(WHAT NEEDS TO BE DONE)
Give the whole listing below once more, exactly, without pictures.

[AVAILABLE DATA Boundary: Start]

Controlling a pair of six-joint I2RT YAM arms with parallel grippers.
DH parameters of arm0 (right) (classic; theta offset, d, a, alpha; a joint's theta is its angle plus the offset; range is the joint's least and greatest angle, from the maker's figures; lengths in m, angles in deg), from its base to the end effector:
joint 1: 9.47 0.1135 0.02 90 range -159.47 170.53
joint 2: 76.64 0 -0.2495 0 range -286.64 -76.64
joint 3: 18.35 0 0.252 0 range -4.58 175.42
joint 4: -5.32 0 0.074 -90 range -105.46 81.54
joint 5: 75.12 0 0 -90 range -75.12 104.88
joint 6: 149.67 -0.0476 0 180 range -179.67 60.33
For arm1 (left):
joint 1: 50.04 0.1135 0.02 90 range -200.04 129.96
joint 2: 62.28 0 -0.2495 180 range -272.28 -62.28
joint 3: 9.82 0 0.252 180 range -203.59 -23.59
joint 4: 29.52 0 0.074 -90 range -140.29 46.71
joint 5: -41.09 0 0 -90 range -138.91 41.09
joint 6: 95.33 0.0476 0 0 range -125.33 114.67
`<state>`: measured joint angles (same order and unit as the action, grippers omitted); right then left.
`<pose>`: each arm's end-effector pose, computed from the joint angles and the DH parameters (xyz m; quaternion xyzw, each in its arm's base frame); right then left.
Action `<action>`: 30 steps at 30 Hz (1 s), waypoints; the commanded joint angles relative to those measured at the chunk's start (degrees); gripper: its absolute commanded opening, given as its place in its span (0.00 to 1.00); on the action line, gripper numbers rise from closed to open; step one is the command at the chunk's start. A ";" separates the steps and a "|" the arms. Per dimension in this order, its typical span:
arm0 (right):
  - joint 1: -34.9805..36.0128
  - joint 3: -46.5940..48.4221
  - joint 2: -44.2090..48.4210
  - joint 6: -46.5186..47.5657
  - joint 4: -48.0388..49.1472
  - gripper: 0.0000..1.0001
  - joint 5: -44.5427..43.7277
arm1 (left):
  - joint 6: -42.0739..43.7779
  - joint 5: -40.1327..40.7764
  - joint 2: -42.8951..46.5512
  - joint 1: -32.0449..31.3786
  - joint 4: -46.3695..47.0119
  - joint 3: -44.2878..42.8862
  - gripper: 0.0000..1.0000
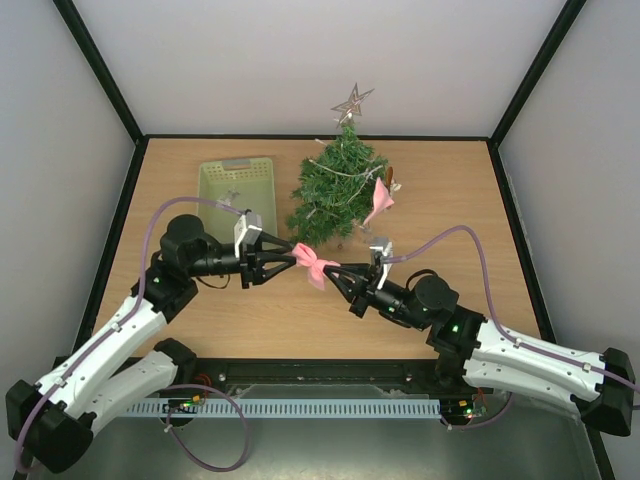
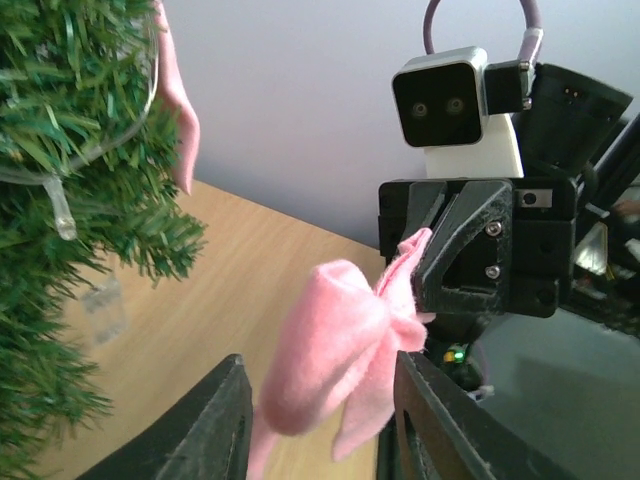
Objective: Decorate the small christmas tree
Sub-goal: Place the decoration item on the Christmas tree.
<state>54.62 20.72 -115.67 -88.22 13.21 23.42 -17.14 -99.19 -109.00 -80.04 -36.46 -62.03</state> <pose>0.0802 0.1813 0.2875 -0.2533 0.6063 0.5778 0.4842 0.1585 -0.1338 0.3166 0.3953 0.5931 -0.5097 0.4818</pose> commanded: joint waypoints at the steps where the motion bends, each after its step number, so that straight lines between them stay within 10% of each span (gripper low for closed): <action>1: 0.25 -0.42 0.82 0.26 0.97 0.02 0.21 | 0.25 -4.64 -1.79 -0.14 0.95 -1.79 0.36; 16: 0.24 -1.10 0.85 0.58 1.87 0.02 -0.67 | 5.97 -6.06 -3.80 -0.15 -2.74 -4.51 0.02; 30: 0.24 -1.26 9.20 2.62 -5.19 0.46 -13.42 | 16.12 -11.21 -13.58 7.27 -10.74 -10.71 0.02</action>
<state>54.64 19.96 -109.79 -86.54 10.79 16.29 -4.16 -105.81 -119.88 -76.28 -45.42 -71.32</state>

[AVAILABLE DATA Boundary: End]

(ANSWER TO THIS PROBLEM)
Controlling a pair of six-joint I2RT YAM arms with parallel grippers.
DH parameters of arm0 (right) (classic; theta offset, d, a, alpha; a joint's theta is its angle plus the offset; range is the joint's least and greatest angle, from the maker's figures; lengths in m, angles in deg), from its base to the end effector:
joint 1: 9.47 0.1135 0.02 90 range -159.47 170.53
joint 2: 76.64 0 -0.2495 0 range -286.64 -76.64
joint 3: 18.35 0 0.252 0 range -4.58 175.42
joint 4: -5.32 0 0.074 -90 range -105.46 81.54
joint 5: 75.12 0 0 -90 range -75.12 104.88
joint 6: 149.67 -0.0476 0 180 range -179.67 60.33
For arm1 (left):
joint 1: 50.04 0.1135 0.02 90 range -200.04 129.96
joint 2: 62.28 0 -0.2495 180 range -272.28 -62.28
joint 3: 9.82 0 0.252 180 range -203.59 -23.59
joint 4: 29.52 0 0.074 -90 range -140.29 46.71
joint 5: -41.09 0 0 -90 range -138.91 41.09
joint 6: 95.33 0.0476 0 0 range -125.33 114.67
`<state>`: measured joint angles (same order and unit as the action, grippers omitted); right then left.
`<pose>`: each arm's end-effector pose, computed from the joint angles and the DH parameters (xyz m; quaternion xyzw, each in its arm's base frame); right then left.
Action `<action>`: 30 steps at 30 Hz (1 s), waypoints; the commanded joint angles relative to those measured at the chunk's start (degrees); gripper: its absolute commanded opening, given as its place in its span (0.00 to 1.00); on the action line, gripper numbers rise from closed to open; step one is the command at the chunk's start. A ";" separates the steps and a "|" the arms. Per dimension in this order, its typical span:
arm0 (right):
  - joint 1: -34.9805..36.0128
  - joint 3: -46.5940..48.4221
  - joint 2: -44.2090..48.4210
  - joint 6: -46.5186..47.5657
  - joint 4: -48.0388..49.1472
  - gripper: 0.0000..1.0001
  - joint 5: -44.5427..43.7277
arm1 (left):
  - joint 6: -42.0739..43.7779
  - joint 5: -40.1327..40.7764
  - joint 2: -42.8951..46.5512
  - joint 1: -32.0449..31.3786
  - joint 4: -46.3695..47.0119
  - joint 3: -44.2878..42.8862
  - gripper: 0.0000..1.0000
Objective: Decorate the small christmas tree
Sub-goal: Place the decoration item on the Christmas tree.
<state>54.62 20.72 -115.67 -88.22 13.21 23.42 -17.14 -99.19 -109.00 -80.04 -36.46 -62.03</state> <pose>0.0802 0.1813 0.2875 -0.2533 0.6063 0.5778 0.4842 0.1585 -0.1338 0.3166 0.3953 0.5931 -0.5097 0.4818</pose> commanded: joint waypoints at the steps where the motion bends, each after its step number, so that straight lines between them stay within 10% of each span (gripper low for closed): <action>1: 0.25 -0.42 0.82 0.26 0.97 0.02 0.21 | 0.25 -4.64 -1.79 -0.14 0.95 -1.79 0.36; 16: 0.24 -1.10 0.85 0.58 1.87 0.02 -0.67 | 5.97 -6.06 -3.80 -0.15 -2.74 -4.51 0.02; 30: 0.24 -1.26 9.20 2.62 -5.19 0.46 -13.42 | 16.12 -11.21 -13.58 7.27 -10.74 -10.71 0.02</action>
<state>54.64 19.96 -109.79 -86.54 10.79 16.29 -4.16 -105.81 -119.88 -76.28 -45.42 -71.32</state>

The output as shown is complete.